# [EXERCISE INSTRUCTIONS]
Within the material below, filter for lines that hold the word "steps".

<<<<

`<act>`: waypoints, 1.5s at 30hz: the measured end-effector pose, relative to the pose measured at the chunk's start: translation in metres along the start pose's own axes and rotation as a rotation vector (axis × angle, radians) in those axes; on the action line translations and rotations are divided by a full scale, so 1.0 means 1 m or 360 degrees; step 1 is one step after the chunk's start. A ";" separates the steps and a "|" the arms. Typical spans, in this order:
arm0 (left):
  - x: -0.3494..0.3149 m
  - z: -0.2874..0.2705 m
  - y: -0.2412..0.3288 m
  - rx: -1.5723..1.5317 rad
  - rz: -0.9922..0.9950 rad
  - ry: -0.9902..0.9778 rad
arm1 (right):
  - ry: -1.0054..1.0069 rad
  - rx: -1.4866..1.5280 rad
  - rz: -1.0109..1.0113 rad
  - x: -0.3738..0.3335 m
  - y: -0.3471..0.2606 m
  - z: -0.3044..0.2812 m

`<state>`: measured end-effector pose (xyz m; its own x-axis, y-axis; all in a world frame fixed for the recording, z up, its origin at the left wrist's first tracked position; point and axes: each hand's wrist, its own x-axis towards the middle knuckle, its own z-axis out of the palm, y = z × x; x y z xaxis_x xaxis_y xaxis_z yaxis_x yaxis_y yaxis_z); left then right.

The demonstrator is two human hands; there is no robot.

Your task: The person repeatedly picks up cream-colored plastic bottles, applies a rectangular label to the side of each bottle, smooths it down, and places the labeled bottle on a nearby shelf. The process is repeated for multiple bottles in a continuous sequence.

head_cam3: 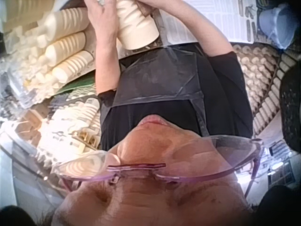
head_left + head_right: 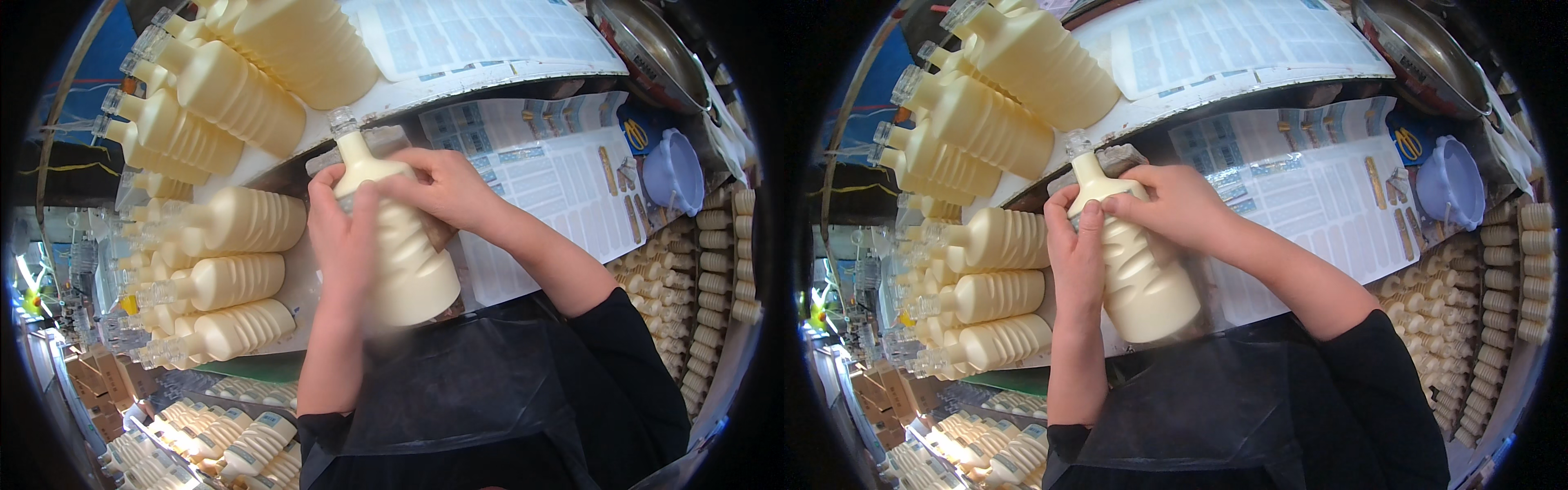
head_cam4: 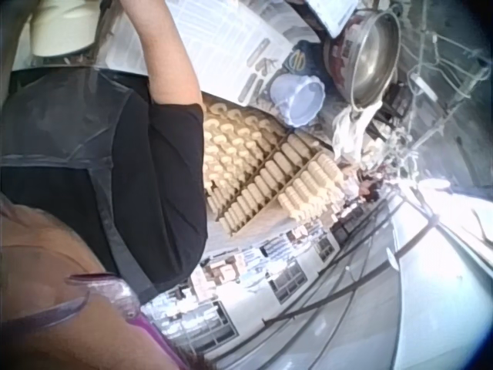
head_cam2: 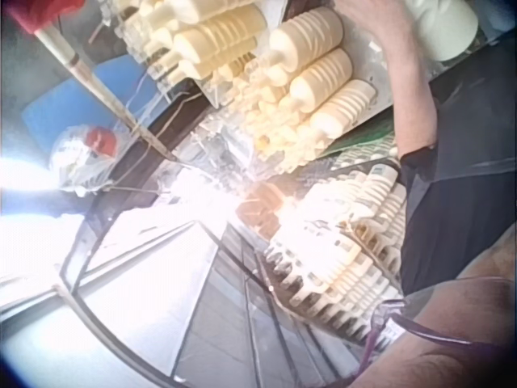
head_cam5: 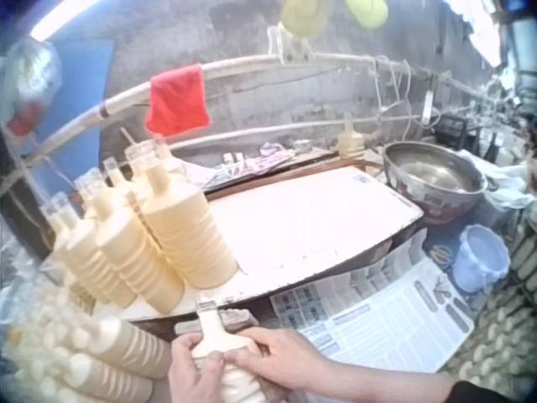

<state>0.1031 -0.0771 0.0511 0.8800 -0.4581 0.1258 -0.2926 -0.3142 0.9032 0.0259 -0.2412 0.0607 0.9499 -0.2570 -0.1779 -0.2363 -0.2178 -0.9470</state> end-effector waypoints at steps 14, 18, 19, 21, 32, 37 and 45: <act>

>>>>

# [EXERCISE RESPONSE]
`<act>`: waypoints, 1.5s at 30hz: the measured end-effector pose, relative to the pose measured at the chunk's start: translation in metres along the start pose's own axes and rotation as a rotation vector (axis × angle, radians) in those axes; on the action line translations and rotations are divided by a full scale, so 1.0 means 1 m or 360 degrees; step 1 is one step after the chunk's start. A ";" separates the steps and a "|" the arms. Typical spans, in this order:
<state>0.1031 -0.0771 0.0511 0.8800 -0.4581 0.1258 -0.2926 -0.3142 0.9032 0.0259 -0.2412 0.0607 0.9499 -0.2570 -0.1779 -0.2363 -0.2178 -0.9470</state> end-effector waypoints at steps 14, 18, 19, 21, 32, 37 and 45: <act>

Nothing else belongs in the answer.